Department of Environmental Science, Policy, and Management, University of California Berkeley, Berkeley, CA, USA.
Museum of Vertebrate Zoology, University of California Berkeley, Berkeley, CA, USA.
Glob Chang Biol. 2021 Jan;27(1):50-70. doi: 10.1111/gcb.15405. Epub 2020 Nov 4.
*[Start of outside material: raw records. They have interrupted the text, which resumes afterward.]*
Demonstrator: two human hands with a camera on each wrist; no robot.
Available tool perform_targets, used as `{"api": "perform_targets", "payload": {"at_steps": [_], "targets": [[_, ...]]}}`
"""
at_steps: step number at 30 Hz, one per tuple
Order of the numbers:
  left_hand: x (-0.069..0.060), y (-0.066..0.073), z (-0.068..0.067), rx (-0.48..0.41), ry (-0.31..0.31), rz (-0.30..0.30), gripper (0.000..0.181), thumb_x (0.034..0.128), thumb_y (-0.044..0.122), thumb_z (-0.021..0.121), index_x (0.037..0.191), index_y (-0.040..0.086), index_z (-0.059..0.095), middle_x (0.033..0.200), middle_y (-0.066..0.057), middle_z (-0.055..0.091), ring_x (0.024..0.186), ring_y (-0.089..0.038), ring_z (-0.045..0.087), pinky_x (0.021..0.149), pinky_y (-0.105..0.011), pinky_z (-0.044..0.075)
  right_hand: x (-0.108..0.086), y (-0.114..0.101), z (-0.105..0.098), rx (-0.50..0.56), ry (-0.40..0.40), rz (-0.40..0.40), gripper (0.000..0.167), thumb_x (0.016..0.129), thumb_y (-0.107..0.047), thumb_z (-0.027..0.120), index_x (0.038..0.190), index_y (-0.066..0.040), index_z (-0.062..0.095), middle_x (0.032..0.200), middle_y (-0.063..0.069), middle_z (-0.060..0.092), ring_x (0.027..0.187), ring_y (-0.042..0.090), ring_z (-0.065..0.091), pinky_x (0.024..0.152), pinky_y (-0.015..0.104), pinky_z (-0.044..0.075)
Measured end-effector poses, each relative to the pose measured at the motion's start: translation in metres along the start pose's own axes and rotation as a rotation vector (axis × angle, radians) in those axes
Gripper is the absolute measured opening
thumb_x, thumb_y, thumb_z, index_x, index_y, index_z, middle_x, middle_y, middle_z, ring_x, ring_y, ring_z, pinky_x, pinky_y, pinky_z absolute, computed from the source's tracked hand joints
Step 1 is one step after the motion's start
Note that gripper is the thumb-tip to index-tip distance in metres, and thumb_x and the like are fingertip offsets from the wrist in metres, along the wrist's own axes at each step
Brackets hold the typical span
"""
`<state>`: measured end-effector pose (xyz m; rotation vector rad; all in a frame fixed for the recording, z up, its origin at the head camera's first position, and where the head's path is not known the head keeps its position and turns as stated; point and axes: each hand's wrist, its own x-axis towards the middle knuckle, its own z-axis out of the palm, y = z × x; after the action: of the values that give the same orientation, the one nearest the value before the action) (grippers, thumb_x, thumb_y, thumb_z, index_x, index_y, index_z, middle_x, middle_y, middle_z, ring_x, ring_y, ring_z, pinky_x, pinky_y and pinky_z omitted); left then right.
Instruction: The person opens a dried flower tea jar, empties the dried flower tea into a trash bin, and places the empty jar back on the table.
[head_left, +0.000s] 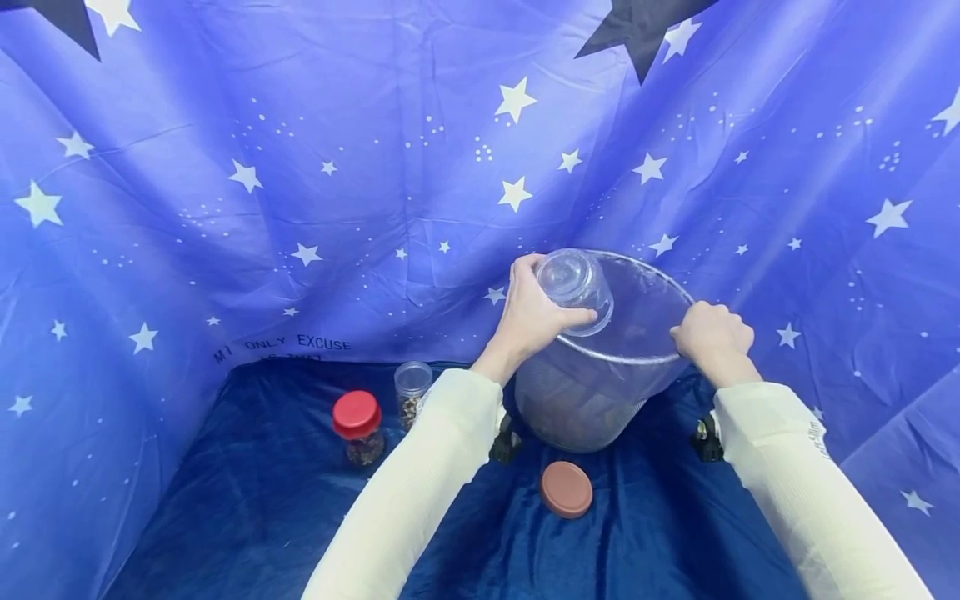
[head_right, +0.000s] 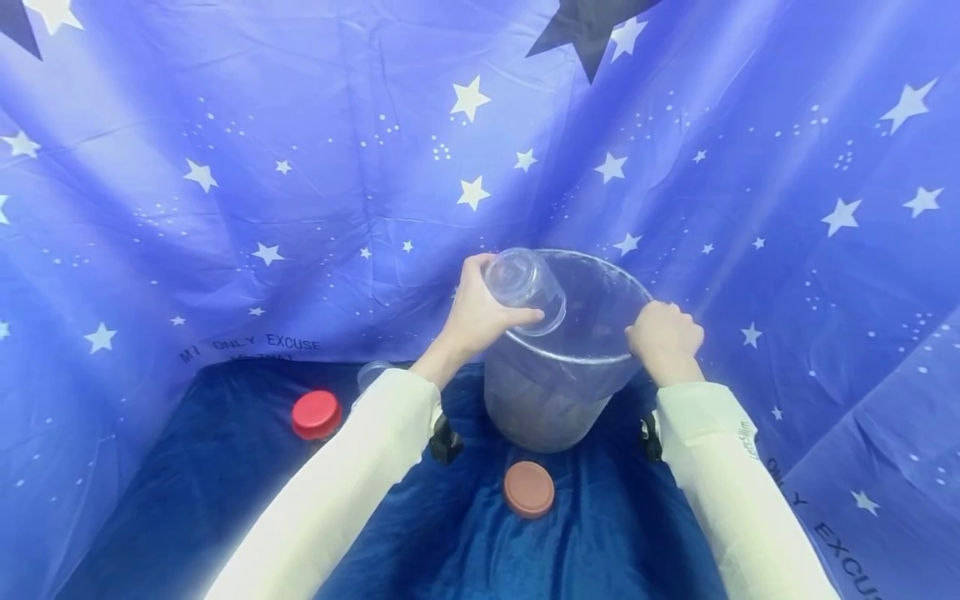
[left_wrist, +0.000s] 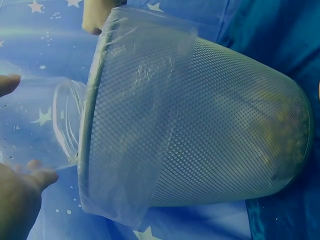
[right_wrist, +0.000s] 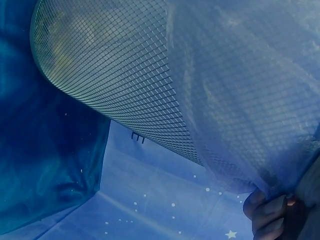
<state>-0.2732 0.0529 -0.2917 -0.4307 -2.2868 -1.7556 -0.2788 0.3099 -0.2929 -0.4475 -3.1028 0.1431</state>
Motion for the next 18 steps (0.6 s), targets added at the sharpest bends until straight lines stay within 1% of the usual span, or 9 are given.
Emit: {"api": "perform_targets", "payload": {"at_steps": [3,5,8,10,11,13,16,18], "targets": [[-0.002,-0.002,-0.001,-0.008,0.006,-0.001,0.092,0.0643,0.021,0.09,0.137,0.007,0.036,0.137,-0.009,0.043,0.122,-0.021,0.049,0.107,-0.034,0.041,0.0,0.0,0.0,0.001,0.001,0.0,0.051,0.095,-0.033,0.052,0.11,0.015,0.057,0.112,0.043,0.057,0.097,0.057,0.059,0.065,0.053,0.048],[-0.002,-0.004,-0.002,-0.021,0.019,0.002,0.096,0.0648,0.022,0.09,0.141,0.01,0.033,0.141,-0.009,0.042,0.126,-0.022,0.049,0.108,-0.036,0.041,0.0,0.0,0.0,0.001,-0.001,-0.001,0.051,0.095,-0.033,0.052,0.111,0.016,0.057,0.112,0.043,0.057,0.098,0.058,0.058,0.066,0.053,0.048],[-0.003,-0.008,-0.005,-0.016,0.046,0.018,0.106,0.0648,0.025,0.091,0.15,0.02,0.028,0.145,-0.008,0.04,0.129,-0.022,0.046,0.107,-0.041,0.041,0.0,0.001,0.0,0.0,-0.003,-0.004,0.052,0.095,-0.033,0.052,0.112,0.017,0.056,0.113,0.044,0.056,0.098,0.058,0.058,0.065,0.054,0.048],[-0.004,-0.011,-0.006,-0.01,0.06,0.034,0.108,0.0653,0.026,0.091,0.153,0.029,0.027,0.145,-0.008,0.04,0.129,-0.023,0.044,0.106,-0.043,0.042,0.0,0.001,0.0,-0.002,-0.005,-0.006,0.053,0.095,-0.033,0.051,0.113,0.017,0.056,0.114,0.044,0.055,0.099,0.058,0.058,0.066,0.054,0.048],[-0.004,-0.012,-0.007,-0.007,0.062,0.042,0.107,0.0658,0.026,0.09,0.153,0.032,0.028,0.143,-0.008,0.04,0.128,-0.024,0.044,0.104,-0.043,0.042,0.0,0.001,0.0,-0.003,-0.004,-0.006,0.054,0.095,-0.033,0.051,0.114,0.017,0.055,0.114,0.044,0.055,0.099,0.059,0.057,0.066,0.054,0.048],[-0.003,-0.015,-0.009,0.0,0.06,0.06,0.1,0.0673,0.028,0.089,0.151,0.035,0.034,0.141,-0.008,0.041,0.126,-0.024,0.043,0.102,-0.042,0.042,0.0,0.001,-0.001,-0.002,-0.005,-0.003,0.054,0.095,-0.033,0.052,0.114,0.017,0.056,0.115,0.045,0.055,0.099,0.059,0.057,0.066,0.054,0.048],[-0.003,-0.018,-0.011,-0.007,0.058,0.077,0.09,0.069,0.029,0.088,0.146,0.033,0.042,0.139,-0.009,0.042,0.126,-0.026,0.044,0.101,-0.041,0.041,0.0,0.001,-0.001,-0.003,-0.006,-0.005,0.054,0.096,-0.033,0.052,0.114,0.018,0.056,0.115,0.045,0.055,0.099,0.059,0.057,0.067,0.055,0.048],[-0.003,-0.019,-0.012,-0.01,0.065,0.083,0.088,0.0691,0.029,0.088,0.144,0.031,0.043,0.138,-0.009,0.043,0.125,-0.026,0.046,0.101,-0.041,0.042,0.0,0.001,-0.001,-0.002,-0.007,-0.008,0.054,0.096,-0.033,0.052,0.114,0.017,0.056,0.115,0.045,0.055,0.099,0.059,0.057,0.067,0.055,0.048]]}}
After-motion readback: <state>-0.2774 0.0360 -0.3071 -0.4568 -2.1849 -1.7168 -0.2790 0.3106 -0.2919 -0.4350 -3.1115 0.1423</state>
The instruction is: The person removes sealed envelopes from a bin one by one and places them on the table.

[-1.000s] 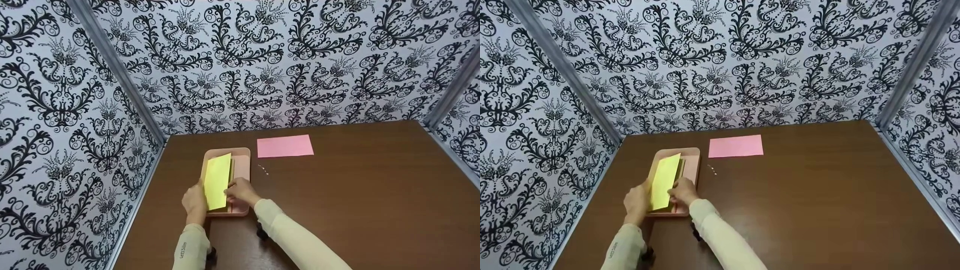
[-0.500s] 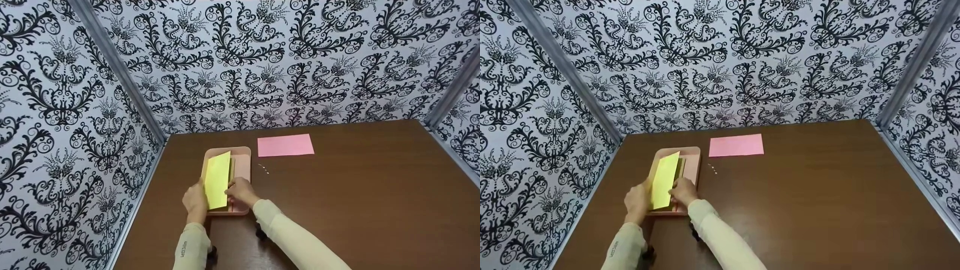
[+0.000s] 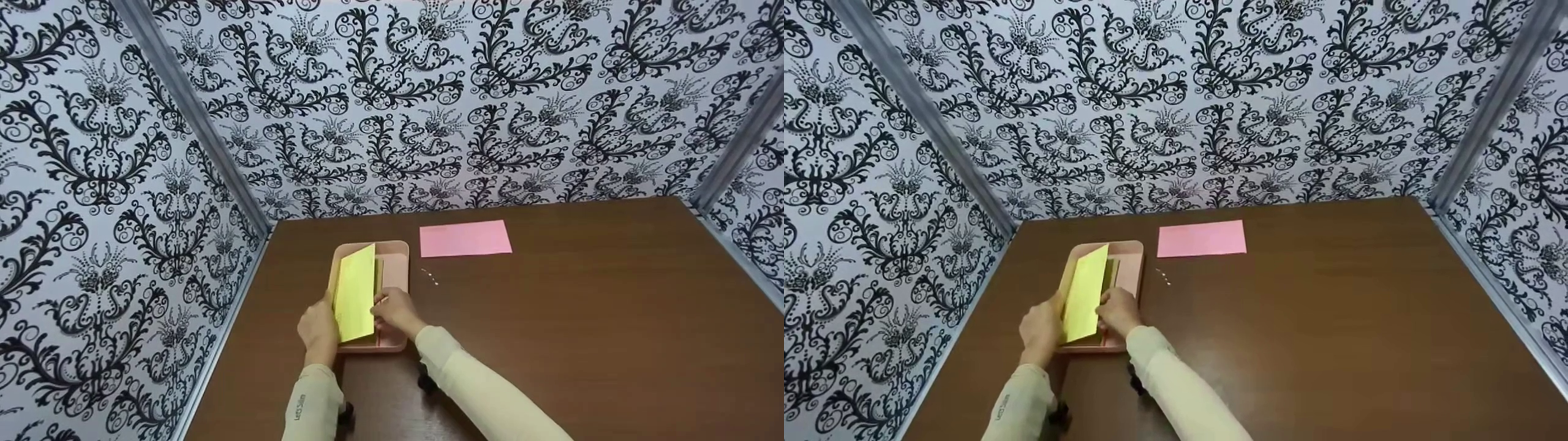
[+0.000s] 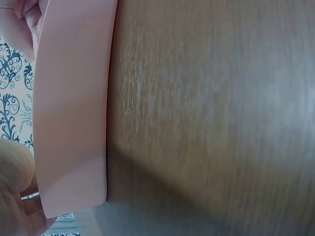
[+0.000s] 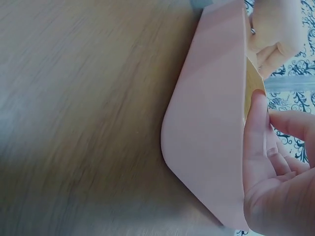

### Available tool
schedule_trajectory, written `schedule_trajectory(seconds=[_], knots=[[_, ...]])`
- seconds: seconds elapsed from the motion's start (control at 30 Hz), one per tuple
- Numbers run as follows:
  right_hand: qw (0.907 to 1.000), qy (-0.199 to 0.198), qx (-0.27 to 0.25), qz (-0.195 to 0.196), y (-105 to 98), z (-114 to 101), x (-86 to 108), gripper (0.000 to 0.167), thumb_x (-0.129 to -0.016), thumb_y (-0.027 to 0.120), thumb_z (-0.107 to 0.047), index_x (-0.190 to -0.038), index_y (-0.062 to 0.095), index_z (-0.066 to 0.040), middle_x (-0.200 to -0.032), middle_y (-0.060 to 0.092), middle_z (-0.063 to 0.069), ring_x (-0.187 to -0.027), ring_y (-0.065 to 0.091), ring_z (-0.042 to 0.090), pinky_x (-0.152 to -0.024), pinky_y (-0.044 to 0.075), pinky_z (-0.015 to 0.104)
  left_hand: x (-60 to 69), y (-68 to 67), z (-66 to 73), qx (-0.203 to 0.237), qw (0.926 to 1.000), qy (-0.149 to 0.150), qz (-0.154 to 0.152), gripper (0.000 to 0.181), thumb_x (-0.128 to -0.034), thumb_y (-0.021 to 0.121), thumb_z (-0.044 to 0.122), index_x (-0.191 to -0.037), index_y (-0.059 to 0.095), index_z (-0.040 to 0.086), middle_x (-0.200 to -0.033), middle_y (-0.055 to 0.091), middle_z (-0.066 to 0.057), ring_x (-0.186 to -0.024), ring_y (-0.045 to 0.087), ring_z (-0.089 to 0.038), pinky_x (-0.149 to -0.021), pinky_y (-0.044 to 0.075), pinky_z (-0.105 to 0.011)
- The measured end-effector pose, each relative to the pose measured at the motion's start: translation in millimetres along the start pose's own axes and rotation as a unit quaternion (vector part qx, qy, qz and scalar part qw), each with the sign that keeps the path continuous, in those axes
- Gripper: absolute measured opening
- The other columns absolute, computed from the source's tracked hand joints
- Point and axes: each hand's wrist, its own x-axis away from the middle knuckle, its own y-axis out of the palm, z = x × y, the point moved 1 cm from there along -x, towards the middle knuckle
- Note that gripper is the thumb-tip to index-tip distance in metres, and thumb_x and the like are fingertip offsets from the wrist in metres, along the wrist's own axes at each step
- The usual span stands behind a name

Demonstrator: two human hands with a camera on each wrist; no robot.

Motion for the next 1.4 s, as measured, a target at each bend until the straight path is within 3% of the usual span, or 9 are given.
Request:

Avoiding extinction in a rapidly changing environment often relies on a species' ability to quickly adapt in the face of extreme selective pressures. In Panamá, two closely related harlequin frog species (Atelopus varius and Atelopus zeteki) are threatened with extinction due to the fungal pathogen Batrachochytrium dendrobatidis (Bd). Once thought to be nearly extirpated from Panamá, A. varius have recently been rediscovered in multiple localities across their historical range; however, A. zeteki are possibly extinct in the wild. By leveraging a unique collection of 186 Atelopus tissue samples collected before and after the Bd outbreak in Panama, we describe the genetics of persistence for these species on the brink of extinction. We sequenced the transcriptome and developed an exome-capture assay to sequence the coding regions of the Atelopus genome. Using these genetic data, we evaluate the population genetic structure of historical A. varius and A. zeteki populations, describe changes in genetic diversity over time, assess the relationship between contemporary and historical individuals, and test the hypothesis that some A. varius populations have rapidly evolved to resist or tolerate Bd infection. We found a significant decrease in genetic diversity in contemporary (compared to historical) A. varius populations. We did not find strong evidence of directional allele frequency change or selection for Bd resistance genes, but we uncovered a set of candidate genes that warrant further study. Additionally, we found preliminary evidence of recent migration and gene flow in one of the largest persisting A. varius populations in Panamá, suggesting the potential for genetic rescue in this system. Finally, we propose that previous conservation units should be modified, as clear genetic breaks do not exist beyond the local population level. Our data lay the groundwork for genetically informed conservation and advance our understanding of how imperiled species might be rescued from extinction.
在快速变化的环境中避免灭绝通常依赖于物种在面对极端选择压力时快速适应的能力。在巴拿马,两种密切相关的小丑蛙(Atelopus varius 和 Atelopus zeteki)由于真菌病原体蛙壶菌(Batrachochytrium dendrobatidis,Bd)而面临灭绝的威胁。曾经被认为几乎从巴拿马灭绝的 A. varius 最近在其历史分布范围内的多个地点被重新发现;然而,A. zeteki 可能在野外已经灭绝。利用在巴拿马 Bd 爆发前后收集的 186 个 Atelopus 组织样本的独特集合,我们描述了这些濒临灭绝物种的持续生存的遗传学。我们对转录组进行了测序,并开发了外显子组捕获测定法来对 Atelopus 基因组的编码区域进行测序。使用这些遗传数据,我们评估了历史 A. varius 和 A. zeteki 种群的种群遗传结构,描述了随时间变化的遗传多样性变化,评估了当代和历史个体之间的关系,并检验了一些 A. varius 种群已经迅速进化以抵抗或耐受 Bd 感染的假设。我们发现,当代(与历史相比)A. varius 种群的遗传多样性显著降低。我们没有发现强烈的定向等位基因频率变化或对 Bd 抗性基因选择的证据,但我们发现了一组候选基因,值得进一步研究。此外,我们在巴拿马最大的一个持续存在的 A. varius 种群中发现了最近迁移和基因流动的初步证据,这表明该系统中可能存在遗传拯救的潜力。最后,我们提出,以前的保护单位应该进行修改,因为在当地种群水平之外不存在明显的遗传断裂。我们的数据为遗传信息丰富的保护奠定了基础,并提高了我们对受威胁物种如何从灭绝中拯救的理解。